→ **REQUIRED WORK**: Your answer should be the entries, repeated exactly.

[Stored entries]
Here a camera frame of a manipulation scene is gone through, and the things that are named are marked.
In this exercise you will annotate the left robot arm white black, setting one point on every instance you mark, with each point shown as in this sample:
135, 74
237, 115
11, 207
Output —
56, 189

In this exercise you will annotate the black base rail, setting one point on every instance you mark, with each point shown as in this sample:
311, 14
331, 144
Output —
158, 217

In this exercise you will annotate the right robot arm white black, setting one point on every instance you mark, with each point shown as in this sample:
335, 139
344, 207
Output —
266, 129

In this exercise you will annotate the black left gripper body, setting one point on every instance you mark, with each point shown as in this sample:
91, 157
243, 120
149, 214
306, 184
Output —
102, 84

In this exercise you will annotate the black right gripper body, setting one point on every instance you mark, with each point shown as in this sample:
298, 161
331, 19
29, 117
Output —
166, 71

→ **TASK ANSWER**:
Here a camera frame of a manipulation scene is gone through, and the things that are named are marked.
In this exercise you will annotate the left robot arm white black, setting one point on every instance you mark, with each point shown as in this sample:
135, 74
237, 115
11, 207
Output —
56, 189

In this exercise you will annotate the black base rail, setting one point on every instance you mark, with each point shown as in this sample:
311, 14
331, 144
Output —
158, 217

In this exercise you will annotate the right robot arm white black, setting one point on every instance you mark, with each point shown as in this sample:
335, 139
344, 207
Output —
266, 129

In this exercise you will annotate the black left gripper body, setting one point on every instance you mark, with each point shown as in this sample:
91, 157
243, 120
149, 214
306, 184
Output —
102, 84

In this exercise you will annotate the black right gripper body, setting one point on every instance you mark, with each point shown as in this sample:
298, 161
331, 19
29, 117
Output —
166, 71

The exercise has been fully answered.